In time, the Swifts passed into history, yet their spirit
endured with a new East End works team being formed in direct response to the Swifts demise. The Thames Ironworks FC men picked up their hammer, carrying the Scottish
tradition forward until they became West Ham United in 1900. Even then, Scots
still laced up their boots for the Irons.
Decades later, in 1965, my own father Ronnie Ahlfeld — a lad
of seventeen — followed the same compass southward, signing schoolboy terms as
a youth player for West Ham, even making a few appearances for the reserves in
the Metropolitan League against St Neot’s and Dartford Town. Fate was cruel:
injury curtailed his rise, sending him home to become youth team manager at
Greenock Morton F.C., just as my grandfather Robey Ahlfeld had once guarded the
goalmouth for old Greenock Morton Juniors before the war. My young cousin Brinley
also had trials at the Hammers and was on the books for a brief period too.

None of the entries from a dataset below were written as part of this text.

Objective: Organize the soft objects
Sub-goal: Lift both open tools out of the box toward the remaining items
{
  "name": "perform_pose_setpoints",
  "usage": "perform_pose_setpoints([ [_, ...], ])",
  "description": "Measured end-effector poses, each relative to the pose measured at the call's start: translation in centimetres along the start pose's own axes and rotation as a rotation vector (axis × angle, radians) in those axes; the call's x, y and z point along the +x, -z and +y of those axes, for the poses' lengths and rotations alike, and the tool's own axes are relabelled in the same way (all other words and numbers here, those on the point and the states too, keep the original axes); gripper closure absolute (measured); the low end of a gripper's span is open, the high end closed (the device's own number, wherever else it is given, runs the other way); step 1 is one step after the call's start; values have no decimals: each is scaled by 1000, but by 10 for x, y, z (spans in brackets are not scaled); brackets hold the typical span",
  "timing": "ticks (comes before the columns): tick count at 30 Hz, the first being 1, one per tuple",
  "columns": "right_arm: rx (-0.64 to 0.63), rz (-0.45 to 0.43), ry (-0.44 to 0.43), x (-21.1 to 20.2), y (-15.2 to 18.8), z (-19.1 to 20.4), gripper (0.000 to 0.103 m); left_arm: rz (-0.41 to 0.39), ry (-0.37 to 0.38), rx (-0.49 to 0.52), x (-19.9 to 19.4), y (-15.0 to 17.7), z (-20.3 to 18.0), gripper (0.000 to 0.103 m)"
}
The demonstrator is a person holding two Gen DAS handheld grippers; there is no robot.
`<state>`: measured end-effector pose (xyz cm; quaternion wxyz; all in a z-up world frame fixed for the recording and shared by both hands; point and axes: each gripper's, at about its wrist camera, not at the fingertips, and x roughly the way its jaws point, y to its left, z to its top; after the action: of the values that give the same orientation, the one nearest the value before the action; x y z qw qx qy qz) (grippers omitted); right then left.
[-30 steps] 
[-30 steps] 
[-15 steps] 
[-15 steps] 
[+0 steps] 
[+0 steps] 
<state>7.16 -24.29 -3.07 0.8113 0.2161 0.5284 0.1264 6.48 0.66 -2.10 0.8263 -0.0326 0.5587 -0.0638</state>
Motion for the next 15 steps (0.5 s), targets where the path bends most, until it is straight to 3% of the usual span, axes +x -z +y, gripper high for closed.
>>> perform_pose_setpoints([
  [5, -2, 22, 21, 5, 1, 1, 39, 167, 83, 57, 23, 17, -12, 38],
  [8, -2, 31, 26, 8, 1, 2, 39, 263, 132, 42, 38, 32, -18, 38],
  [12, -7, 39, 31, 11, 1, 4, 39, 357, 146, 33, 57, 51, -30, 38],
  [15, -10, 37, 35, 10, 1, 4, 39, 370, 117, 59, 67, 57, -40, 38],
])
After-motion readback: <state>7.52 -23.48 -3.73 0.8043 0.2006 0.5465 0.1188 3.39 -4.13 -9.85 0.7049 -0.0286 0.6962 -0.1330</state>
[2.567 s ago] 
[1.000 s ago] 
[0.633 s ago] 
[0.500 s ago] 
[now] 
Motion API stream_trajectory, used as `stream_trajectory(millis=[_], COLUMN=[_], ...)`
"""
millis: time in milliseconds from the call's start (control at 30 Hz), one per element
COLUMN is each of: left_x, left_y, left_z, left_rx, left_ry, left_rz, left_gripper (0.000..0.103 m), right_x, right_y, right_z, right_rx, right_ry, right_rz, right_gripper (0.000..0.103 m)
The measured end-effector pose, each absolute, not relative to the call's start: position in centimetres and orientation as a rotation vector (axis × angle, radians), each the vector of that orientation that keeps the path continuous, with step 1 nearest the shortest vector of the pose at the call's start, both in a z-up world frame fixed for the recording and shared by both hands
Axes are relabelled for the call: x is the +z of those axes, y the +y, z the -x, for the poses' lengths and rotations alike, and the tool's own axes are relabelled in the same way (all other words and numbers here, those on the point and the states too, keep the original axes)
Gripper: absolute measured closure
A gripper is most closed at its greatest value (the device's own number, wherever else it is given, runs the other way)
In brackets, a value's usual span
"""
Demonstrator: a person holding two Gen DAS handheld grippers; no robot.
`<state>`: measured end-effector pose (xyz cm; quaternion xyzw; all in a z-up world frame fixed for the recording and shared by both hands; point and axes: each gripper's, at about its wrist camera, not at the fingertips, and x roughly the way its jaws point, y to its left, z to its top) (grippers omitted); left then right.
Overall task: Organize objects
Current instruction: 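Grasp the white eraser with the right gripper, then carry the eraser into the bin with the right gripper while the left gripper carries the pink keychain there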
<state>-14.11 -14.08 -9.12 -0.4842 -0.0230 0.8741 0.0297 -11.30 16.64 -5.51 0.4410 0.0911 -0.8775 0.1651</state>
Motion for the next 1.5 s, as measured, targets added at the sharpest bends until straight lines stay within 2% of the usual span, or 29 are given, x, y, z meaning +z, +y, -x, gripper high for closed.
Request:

We kept the faith even through the wilderness years in the old Second Division, when the defence was more sieve than steel. Those trips were brightened by visits to my aunts Senga and Ellen and our London cousins, weaving family into the fabric of football.
And so, who can say what the future holds for our oft-troubled club, with its uneasy owners and financial storms? Yet even now, the embers of West Ham still glow; the forge is not yet cold, the anvil not yet silent.
So, raise a glass — to Sir Donald, born two hundred years ago in Greenock, who unknowingly set in motion the great, clanging poetry of the Hammers.
Up the Irons. And happy birthday, Sir Donald.